Ülkenin insanları bizim bakış açımıza/standartlarımıza göre genel olarak "fakir", fakat çok enteresan bir şekilde, tüm bölgeden, ve bölgenin tüm insanlarından yayılan pozitif enerjiyi tarif etmem imkansız, işte bölgeyi aslında tertemiz, ışıl ışıl kılan da bu. Tuvalet kağıdının bile sayıyla bulunduğu bu ülkede, biz büyük şehir insanının en çok duyacağı şey "yok". Maddi konfor adına arayabileceğiniz hiç bir şey Küba'da yok, internet bile yok. Bol bol olan şey ise, insanların sokaklarda birbirleri ile devamlı neşeli bir sohpet halinde olması ve müzik ve turistler. Sokaklarda sabahın köründe asık suratıyla işe koşan insanlar yok, ağırlıklı olarak herkes bir şekilde kendi işini yapıyor, meyve satıyor, el işi satıyor, minik cafeler işletiyor, çöpçülük, taksicilik, polislik yapıyor..Hani bizim onlarca para döktüğümüz kıyafetler, saçımız başımız var ya, Küba çok sıcak, her daim de sıcak, herkes rahat edebileceği kıyafetleri giymiş, tarz, moda namına hiç bir şey yok, nasıl göründüğünüzün bir önemi de yok. Kimse de stres namına hiç bir şey yok, herkes çok sağlıklı, topraktan çıkanı, ağaçtan düşeni yiyorlar, zaten bildiğiniz gibi Küba sağlıkta da çok ileri, kanser çalışmalarında da öncü ülkelerden.

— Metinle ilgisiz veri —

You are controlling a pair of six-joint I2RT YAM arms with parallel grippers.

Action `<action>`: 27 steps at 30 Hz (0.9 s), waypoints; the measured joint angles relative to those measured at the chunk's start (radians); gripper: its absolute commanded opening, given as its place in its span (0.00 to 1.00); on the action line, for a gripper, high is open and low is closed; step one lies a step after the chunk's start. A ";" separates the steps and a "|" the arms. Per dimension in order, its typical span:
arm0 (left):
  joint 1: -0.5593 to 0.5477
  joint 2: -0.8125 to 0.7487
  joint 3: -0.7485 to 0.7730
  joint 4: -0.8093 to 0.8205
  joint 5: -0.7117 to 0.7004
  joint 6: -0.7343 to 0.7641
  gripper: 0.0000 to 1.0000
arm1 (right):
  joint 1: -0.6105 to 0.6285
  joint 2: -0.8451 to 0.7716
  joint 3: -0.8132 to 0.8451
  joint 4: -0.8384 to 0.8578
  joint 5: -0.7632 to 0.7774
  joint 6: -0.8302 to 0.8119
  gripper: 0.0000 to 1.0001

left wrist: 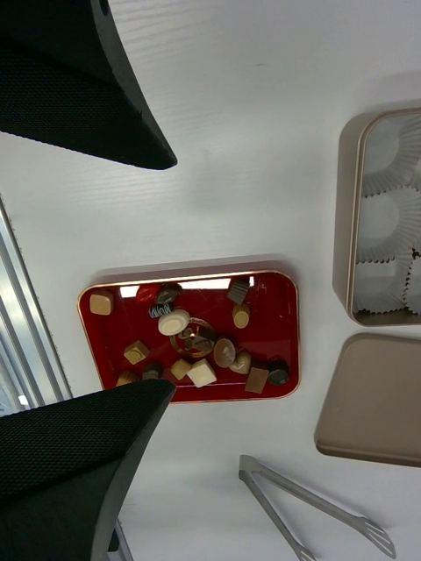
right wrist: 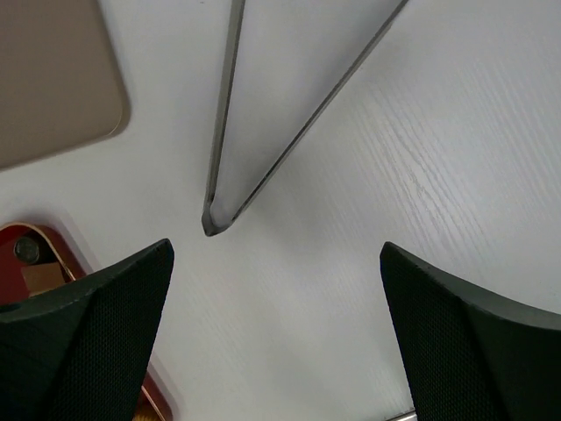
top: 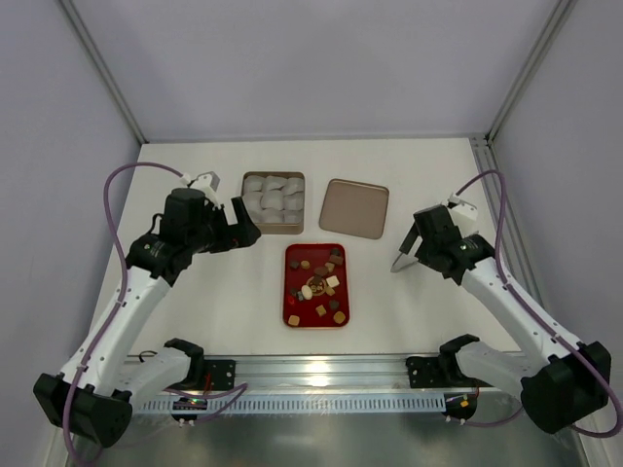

Hep anı yaşamaktan bahsediyoruz ya, Küba'da herkes anı yaşıyor, keyif almaya bakıyor, bunu çoğu zaman müzikle, çoğu zaman sohpetle yapıyor, bu ülkedeyken "yokluka" alıştığınız anda siz de hemen onların yaşadığı an'da kendinizi buluveriyorsunuz, ne geçmiş var ne de gelecek, "zamansızlık" ve "anda kalma" kavramlarını gözlemlemek ve deneyimlemek suretiyle çok iyi anlayabiliyorsunuz, günün her dakikasını sindire sindire geçiriyorsunuz, Küba'da 1 gün 24 saat değil de, sonsuzmuş gibi geliyor.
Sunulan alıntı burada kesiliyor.